Macrocyclic lactones (MLs) are the only licensed veterinary drug class used to prevent canine heartworm disease. 4 MLs are primary administered to kill acquired D. immitis L3 and L4 larvae before they develop into pathogenic adult worms, thereby preventing potential clinical disease. 5 It takes approximately 6 months from the time of inoculation of the dog for the larvae to develop into adults, although the larvae only remain susceptible to MLs for approximately 2 months (depending on the ML formulation and dose used). 6 MLs can be administered either as a periodic preparation (orally or topically) labelled for monthly administration, or an injectable formulation that progressively releases ML for up to 12 months. 4 Whilst MLs have been described to have some long‐term adulticidal properties, they are not currently labelled to treat dirofilariosis. 7 Current dirofilariosis prevention guidelines in Australia, released in 2014, recommend year‐round prevention across Australia, regardless of location. 8

Transmission of D. immitis between dog hosts requires passage through a mosquito vector, 3 and the two most common mosquito species involved in Australia are the common backyard or urban mosquito, Ochlerotatus notoscriptus, and the more rural banded mosquito, Culex annulirostris. 9 Intrinsic replication of adult worms in the dog is not possible, so any (re‐)infections require the bite of an infective mosquito. 3 Although the presence of mosquitoes is often thought as the primary necessary factor for D. immitis infection, the proximity to a reservoir (infected canids) and sustained warm weather for the parasite to develop within the mosquito vector are equally important to enable the parasite to circulate. 10 The rate of development from the first larval stage (L1) to the third (infective) stage (L3) within the mosquito vector is bounded by the ambient temperature, with a minimum development threshold of 14°C. 11 For development to complete (and transmission to be possible), the larvae must accumulate at least 130 degree‐days above 14°C. 11 For instance, on a day with an average temperature of 27°C (over a 24‐h period), D. immitis larvae would experience 13 degree‐days, and would therefore require nine additional days with the same ambient temperature for the L1s to mature into L2s and then L3s.

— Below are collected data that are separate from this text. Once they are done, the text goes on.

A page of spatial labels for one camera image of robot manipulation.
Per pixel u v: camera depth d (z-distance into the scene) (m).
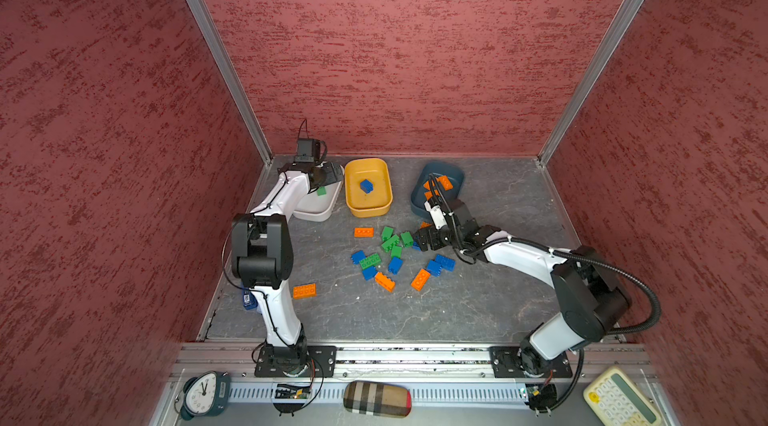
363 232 0.98
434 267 0.90
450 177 1.13
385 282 0.85
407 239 0.94
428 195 1.14
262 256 0.51
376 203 1.07
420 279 0.88
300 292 0.85
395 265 0.91
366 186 1.10
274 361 0.68
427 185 1.13
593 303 0.45
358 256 0.93
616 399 0.68
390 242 0.94
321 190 1.09
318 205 1.05
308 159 0.76
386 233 0.97
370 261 0.90
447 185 1.11
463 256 0.66
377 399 0.67
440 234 0.79
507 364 0.74
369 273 0.89
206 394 0.66
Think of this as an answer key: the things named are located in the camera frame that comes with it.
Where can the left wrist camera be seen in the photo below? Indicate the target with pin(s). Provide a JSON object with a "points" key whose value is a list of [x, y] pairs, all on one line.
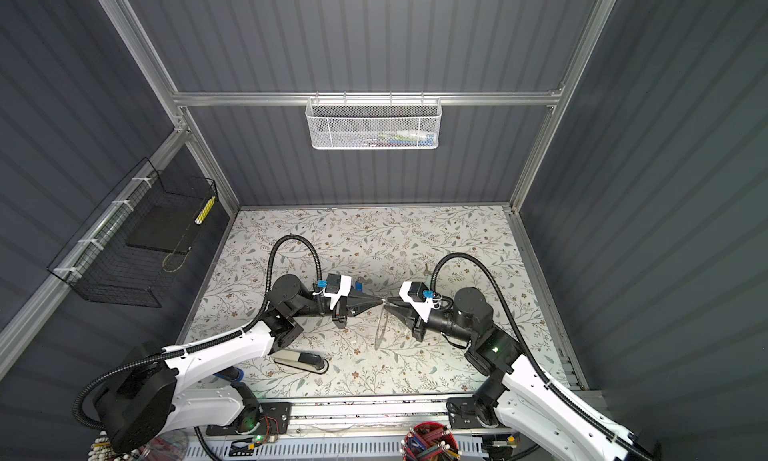
{"points": [[334, 288]]}

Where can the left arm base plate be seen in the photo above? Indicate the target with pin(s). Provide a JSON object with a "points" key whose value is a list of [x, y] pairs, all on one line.
{"points": [[271, 419]]}

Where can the black foam pad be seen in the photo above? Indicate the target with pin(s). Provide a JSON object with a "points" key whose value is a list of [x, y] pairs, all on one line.
{"points": [[170, 230]]}

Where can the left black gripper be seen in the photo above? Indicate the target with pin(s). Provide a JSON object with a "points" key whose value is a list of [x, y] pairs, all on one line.
{"points": [[354, 304]]}

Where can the white wire mesh basket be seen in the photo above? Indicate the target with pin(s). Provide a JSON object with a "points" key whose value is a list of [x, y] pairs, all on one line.
{"points": [[378, 126]]}

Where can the grey black stapler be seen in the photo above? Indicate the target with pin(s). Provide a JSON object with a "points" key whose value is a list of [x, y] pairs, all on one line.
{"points": [[302, 360]]}

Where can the red pencil cup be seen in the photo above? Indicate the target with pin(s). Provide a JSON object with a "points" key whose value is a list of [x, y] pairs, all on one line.
{"points": [[429, 441]]}

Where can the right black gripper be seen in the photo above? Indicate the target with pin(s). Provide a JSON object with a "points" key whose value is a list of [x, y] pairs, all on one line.
{"points": [[410, 318]]}

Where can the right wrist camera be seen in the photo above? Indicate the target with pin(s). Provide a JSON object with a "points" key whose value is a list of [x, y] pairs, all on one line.
{"points": [[419, 298]]}

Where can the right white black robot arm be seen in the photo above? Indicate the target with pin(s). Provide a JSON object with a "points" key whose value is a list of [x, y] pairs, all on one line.
{"points": [[516, 393]]}

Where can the clear pencil jar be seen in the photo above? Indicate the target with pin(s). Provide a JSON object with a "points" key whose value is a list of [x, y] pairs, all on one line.
{"points": [[102, 450]]}

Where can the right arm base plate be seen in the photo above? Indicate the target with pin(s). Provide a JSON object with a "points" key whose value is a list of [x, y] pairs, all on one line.
{"points": [[462, 415]]}

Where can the yellow marker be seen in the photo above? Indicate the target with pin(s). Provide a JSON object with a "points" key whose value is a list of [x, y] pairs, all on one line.
{"points": [[205, 210]]}

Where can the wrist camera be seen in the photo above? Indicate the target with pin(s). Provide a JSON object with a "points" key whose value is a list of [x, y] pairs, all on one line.
{"points": [[334, 288], [419, 298]]}

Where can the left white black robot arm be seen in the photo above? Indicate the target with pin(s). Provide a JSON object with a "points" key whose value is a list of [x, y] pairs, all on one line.
{"points": [[198, 384]]}

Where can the black wire basket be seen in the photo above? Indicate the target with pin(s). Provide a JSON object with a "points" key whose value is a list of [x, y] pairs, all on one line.
{"points": [[132, 253]]}

The time available for degree‐days to accumulate is restricted by the mosquito's lifespan which unlikely exceeds 30 days for the longest‐lived mosquito species of concern. 12 Just as infections cannot occur in the absence of the mosquito vector, they also cannot occur if these temperature conditions are not met, and therefore the administration of MLs is not necessary to prevent dirofilariosis.

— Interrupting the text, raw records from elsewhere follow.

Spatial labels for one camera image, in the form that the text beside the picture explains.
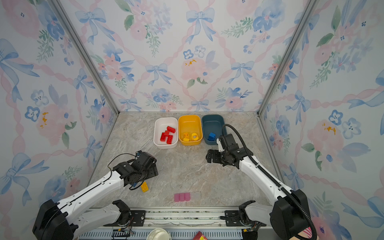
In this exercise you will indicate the white bowl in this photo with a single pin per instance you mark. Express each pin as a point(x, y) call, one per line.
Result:
point(159, 234)

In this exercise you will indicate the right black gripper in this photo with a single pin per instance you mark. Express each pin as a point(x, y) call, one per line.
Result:
point(215, 160)

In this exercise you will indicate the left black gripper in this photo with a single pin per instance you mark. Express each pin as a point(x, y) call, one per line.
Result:
point(153, 171)

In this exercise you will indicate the blue square lego brick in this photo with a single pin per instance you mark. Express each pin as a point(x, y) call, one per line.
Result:
point(212, 135)

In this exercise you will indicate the pink translucent block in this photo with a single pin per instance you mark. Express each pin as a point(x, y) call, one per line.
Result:
point(187, 197)

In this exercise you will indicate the pink plush toy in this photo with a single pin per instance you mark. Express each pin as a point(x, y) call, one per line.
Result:
point(307, 233)

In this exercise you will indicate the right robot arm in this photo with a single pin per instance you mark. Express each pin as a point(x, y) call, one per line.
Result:
point(288, 213)

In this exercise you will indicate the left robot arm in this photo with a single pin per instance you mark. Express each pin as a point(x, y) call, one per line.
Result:
point(71, 217)

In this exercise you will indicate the white plastic container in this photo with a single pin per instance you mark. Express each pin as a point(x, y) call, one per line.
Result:
point(160, 127)

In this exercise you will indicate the yellow rounded 120 lego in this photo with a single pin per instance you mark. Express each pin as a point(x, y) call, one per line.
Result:
point(194, 137)

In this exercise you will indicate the red long lego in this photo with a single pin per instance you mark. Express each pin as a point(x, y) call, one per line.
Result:
point(163, 137)
point(171, 129)

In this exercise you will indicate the red box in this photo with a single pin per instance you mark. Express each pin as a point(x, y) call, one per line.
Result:
point(200, 236)

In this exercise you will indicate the yellow plastic container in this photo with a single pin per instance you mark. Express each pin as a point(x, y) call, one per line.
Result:
point(190, 124)

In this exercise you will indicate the dark teal plastic container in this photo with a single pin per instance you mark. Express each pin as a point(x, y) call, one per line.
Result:
point(212, 124)

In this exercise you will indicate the aluminium rail base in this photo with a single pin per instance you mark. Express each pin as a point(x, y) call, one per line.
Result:
point(182, 223)

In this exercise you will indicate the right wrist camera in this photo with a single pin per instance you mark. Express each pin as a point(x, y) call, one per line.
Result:
point(227, 143)

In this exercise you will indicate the yellow long lego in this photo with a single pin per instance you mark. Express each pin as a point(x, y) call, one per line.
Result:
point(144, 187)

A retrospective analysis of the last decade of temperature records reported that the weather could enable D. immitis larval development (and therefore transmission) all year round in the northern most part of Australia, covering 17.0% of the territory and 2.7% of the population. 13 Indeed, dirofilariosis is more commonly reported in northern Australia. 1 For the rest of the country, the parasite's lifecycle and transmissibility are disrupted for part of the year, and the length of this disruption is highly variable both according to the location and year. According to the duration of the disruption at a given location, practitioners may want to adjust their infection risk assessment and customise their advice to dog guardians on a dirofilariosis prevention plan, after taking into consideration their patient's clinical circumstances and the guardian's values and preferences. The previously reported mapping did not allow veterinarians to observe location‐specific transmissibility data, indicating only whether transmission of D. immitis was disrupted, or not, at a location throughout the year. 13 We have therefore designed an online dashboard called ‘Transmission Tracker – Dirofilaria’ to help veterinarians assess the seasonality of D. immitis transmissibility at their practice location, or patients’ place of residence or travel (within Australia). The dashboard is publicly accessible at: https://heartworm-mapping.adelaide.edu.au/shiny/.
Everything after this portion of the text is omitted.